Tips for your first roller derby class

  • Rent or borrow quad skates with a low, stiff boot before investing in your own pair. Inline skates feel different and won't prepare you for the lateral push mechanics derby requires.
  • Practice the plow stop obsessively in your first few sessions. It's slower-looking than the T-stop but gives you far more control at low speeds and is the foundation most coaches build on before introducing contact.
  • Wear every piece of required protective gear every single time, including a helmet, wrist guards, knee pads, and elbow pads, even during slow warm-up laps. The falls that hurt most happen when you're not ready for them.
  • Keep your knees bent and your weight slightly forward over your toes rather than your heels. Beginners who skate upright tend to fall backward, which is harder to control than a forward fall onto your knee pads.
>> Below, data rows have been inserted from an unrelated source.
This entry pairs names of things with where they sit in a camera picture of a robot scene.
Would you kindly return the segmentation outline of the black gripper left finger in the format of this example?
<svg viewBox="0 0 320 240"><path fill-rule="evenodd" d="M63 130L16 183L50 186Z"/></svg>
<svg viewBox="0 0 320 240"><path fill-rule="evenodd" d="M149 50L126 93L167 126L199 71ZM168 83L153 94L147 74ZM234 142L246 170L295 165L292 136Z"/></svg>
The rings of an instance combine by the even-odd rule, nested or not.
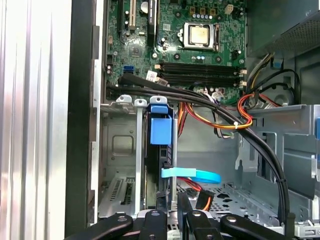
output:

What affects how many calories roller derby burns

The 527 calorie figure reflects a 155 lb person skating at a MET of 7.5, which sits roughly in the same aerobic neighborhood as singles tennis or a moderate cycling class, but the real number shifts based on how aggressively you skate and how much contact or speed work the practice includes. A scrimmage-heavy session with repeated sprint-and-recover intervals around the track pushes effort considerably higher than a technique-focused drill night, and a heavier skater will burn more calories at the same relative effort simply because they're moving more mass. Your own total will depend on your weight, your skating fitness level, and how intensely your league runs practice that day.

Three things move your number most: body weight (a heavier body burns more for the same activity, that's why the table runs from 125 to 225 lb), duration (calories scale with time), and intensity. A roller derby you push hard burns more than an easy one, because effort is what the MET value of 7.5 represents, an average for this activity. Your fitness level and how much you rest between efforts shift it too, so treat these as a solid estimate rather than an exact count.

How we calculate roller derby calories

Every number here uses the standard energy-expenditure formula: calories ≈ MET × body weight (kg) × time (hours). The MET value of 7.5 for roller derby comes from the published Compendium of Physical Activities, the same reference researchers and fitness trackers use. We convert your weight to kilograms and multiply through, no fudge factors. See our methodology for the full formula and sources.

⚕️ A general-information estimate from population-level formulas, a starting point, not a precise measurement and not medical advice.